(AVAILABLE DATA Opens)
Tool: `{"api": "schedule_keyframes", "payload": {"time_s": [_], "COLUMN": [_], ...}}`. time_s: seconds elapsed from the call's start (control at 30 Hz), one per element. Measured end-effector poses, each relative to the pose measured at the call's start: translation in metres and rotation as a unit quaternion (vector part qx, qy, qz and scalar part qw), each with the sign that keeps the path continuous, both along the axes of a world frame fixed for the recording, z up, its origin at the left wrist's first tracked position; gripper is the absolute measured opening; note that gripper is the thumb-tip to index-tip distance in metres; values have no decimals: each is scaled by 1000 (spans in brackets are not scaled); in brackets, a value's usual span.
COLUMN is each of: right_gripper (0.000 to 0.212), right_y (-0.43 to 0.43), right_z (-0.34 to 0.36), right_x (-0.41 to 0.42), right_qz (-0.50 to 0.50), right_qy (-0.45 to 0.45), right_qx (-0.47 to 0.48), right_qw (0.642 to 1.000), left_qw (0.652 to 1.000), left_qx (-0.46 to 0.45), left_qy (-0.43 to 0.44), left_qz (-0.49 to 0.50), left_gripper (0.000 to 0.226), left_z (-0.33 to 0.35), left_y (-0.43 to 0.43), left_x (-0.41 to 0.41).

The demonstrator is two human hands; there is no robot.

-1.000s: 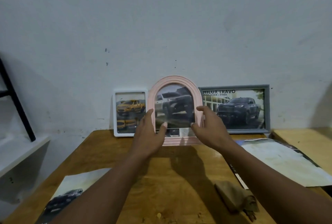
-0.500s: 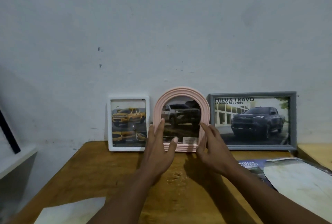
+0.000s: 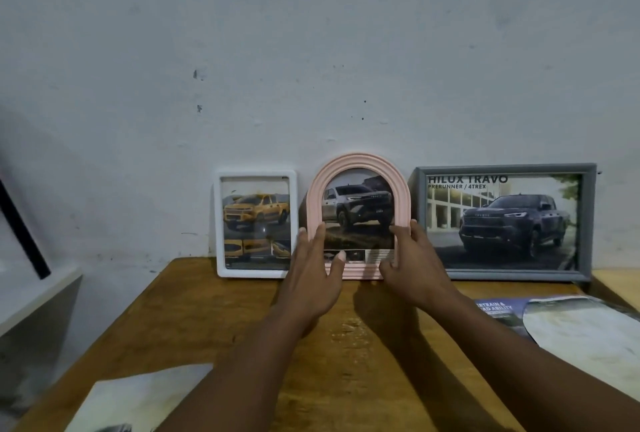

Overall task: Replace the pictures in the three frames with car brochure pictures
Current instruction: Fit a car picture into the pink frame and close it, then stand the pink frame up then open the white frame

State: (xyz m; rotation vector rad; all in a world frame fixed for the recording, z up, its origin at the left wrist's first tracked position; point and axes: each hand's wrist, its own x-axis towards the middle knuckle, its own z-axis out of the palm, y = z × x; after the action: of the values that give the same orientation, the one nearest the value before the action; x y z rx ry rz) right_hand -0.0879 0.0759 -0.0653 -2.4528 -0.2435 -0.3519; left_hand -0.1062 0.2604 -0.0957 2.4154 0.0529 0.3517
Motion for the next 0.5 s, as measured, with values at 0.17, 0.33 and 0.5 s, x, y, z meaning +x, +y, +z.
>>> {"api": "schedule_keyframes", "payload": {"time_s": [0.17,0.33,0.5], "right_gripper": [58,55,43], "right_y": [36,91,134], "right_z": [30,35,18], "right_x": [-24,-37,-19], "right_qz": [49,143,164], "right_qy": [-65,11,77], "right_qx": [45,96,134], "right_qw": [996,985,974], "left_qw": [999,995,991], "left_qx": [17,-17,-63], "left_qy": [-31,-44,-38], "left_qz": [26,84,112], "left_gripper": [73,73,75], "left_z": [24,30,10], "left_y": [47,104,144], "left_x": [-20,-33,-26]}}
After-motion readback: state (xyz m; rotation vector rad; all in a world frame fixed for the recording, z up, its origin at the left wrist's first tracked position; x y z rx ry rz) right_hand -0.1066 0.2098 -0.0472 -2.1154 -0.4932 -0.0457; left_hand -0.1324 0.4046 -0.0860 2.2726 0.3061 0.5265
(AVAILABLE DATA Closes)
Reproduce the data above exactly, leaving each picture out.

* _EXERCISE RESULT_
Tool: `{"api": "schedule_keyframes", "payload": {"time_s": [_], "COLUMN": [_], ...}}`. time_s: seconds elapsed from the call's start (control at 30 Hz), one per element. Measured end-effector poses, each relative to the pose measured at the call's start: translation in metres and rotation as a unit quaternion (vector part qx, qy, qz and scalar part qw), each with the sign that keeps the path continuous, both along the axes of a world frame fixed for the recording, z up, its origin at the left wrist's first tracked position; gripper is the absolute measured opening; note that gripper is the thumb-tip to index-tip distance in metres; values have no decimals: each is scaled by 1000 (spans in brackets are not scaled); in brackets, a value's usual span.
COLUMN is each of: right_gripper (0.000 to 0.212), right_y (-0.43 to 0.43), right_z (-0.34 to 0.36), right_x (-0.41 to 0.42), right_qz (-0.50 to 0.50), right_qy (-0.45 to 0.45), right_qx (-0.47 to 0.48), right_qw (0.642 to 1.000), left_qw (0.652 to 1.000), left_qx (-0.46 to 0.45), left_qy (-0.43 to 0.44), left_qz (-0.49 to 0.50), left_gripper (0.000 to 0.226), left_z (-0.33 to 0.35), left_y (-0.43 to 0.43), left_x (-0.41 to 0.41).

The demonstrator is two human hands; there is no robot.

-1.000s: 
-0.500s: 
+0.000s: 

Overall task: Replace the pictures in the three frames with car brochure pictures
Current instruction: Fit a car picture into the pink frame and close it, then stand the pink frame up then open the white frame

State: (xyz m; rotation vector rad; all in a world frame fixed for the recording, z up, its origin at the left wrist's first tracked position; point and axes: each hand's wrist, its own x-axis towards the middle knuckle, its own z-axis out of the palm, y = z × x; after the action: of the values that give the same orientation, the one nearest the value before the action; x y z rx ry rz) right_hand -0.0879 0.0759 -0.0653 -2.4528 -0.2435 -0.3519; left_hand -0.1062 0.2604 -0.0957 2.4154 0.0529 0.3517
Motion for the next 0.5 s, as measured, with values at 0.17, 0.33 and 0.5 s, x, y, z meaning +x, +y, +z.
>>> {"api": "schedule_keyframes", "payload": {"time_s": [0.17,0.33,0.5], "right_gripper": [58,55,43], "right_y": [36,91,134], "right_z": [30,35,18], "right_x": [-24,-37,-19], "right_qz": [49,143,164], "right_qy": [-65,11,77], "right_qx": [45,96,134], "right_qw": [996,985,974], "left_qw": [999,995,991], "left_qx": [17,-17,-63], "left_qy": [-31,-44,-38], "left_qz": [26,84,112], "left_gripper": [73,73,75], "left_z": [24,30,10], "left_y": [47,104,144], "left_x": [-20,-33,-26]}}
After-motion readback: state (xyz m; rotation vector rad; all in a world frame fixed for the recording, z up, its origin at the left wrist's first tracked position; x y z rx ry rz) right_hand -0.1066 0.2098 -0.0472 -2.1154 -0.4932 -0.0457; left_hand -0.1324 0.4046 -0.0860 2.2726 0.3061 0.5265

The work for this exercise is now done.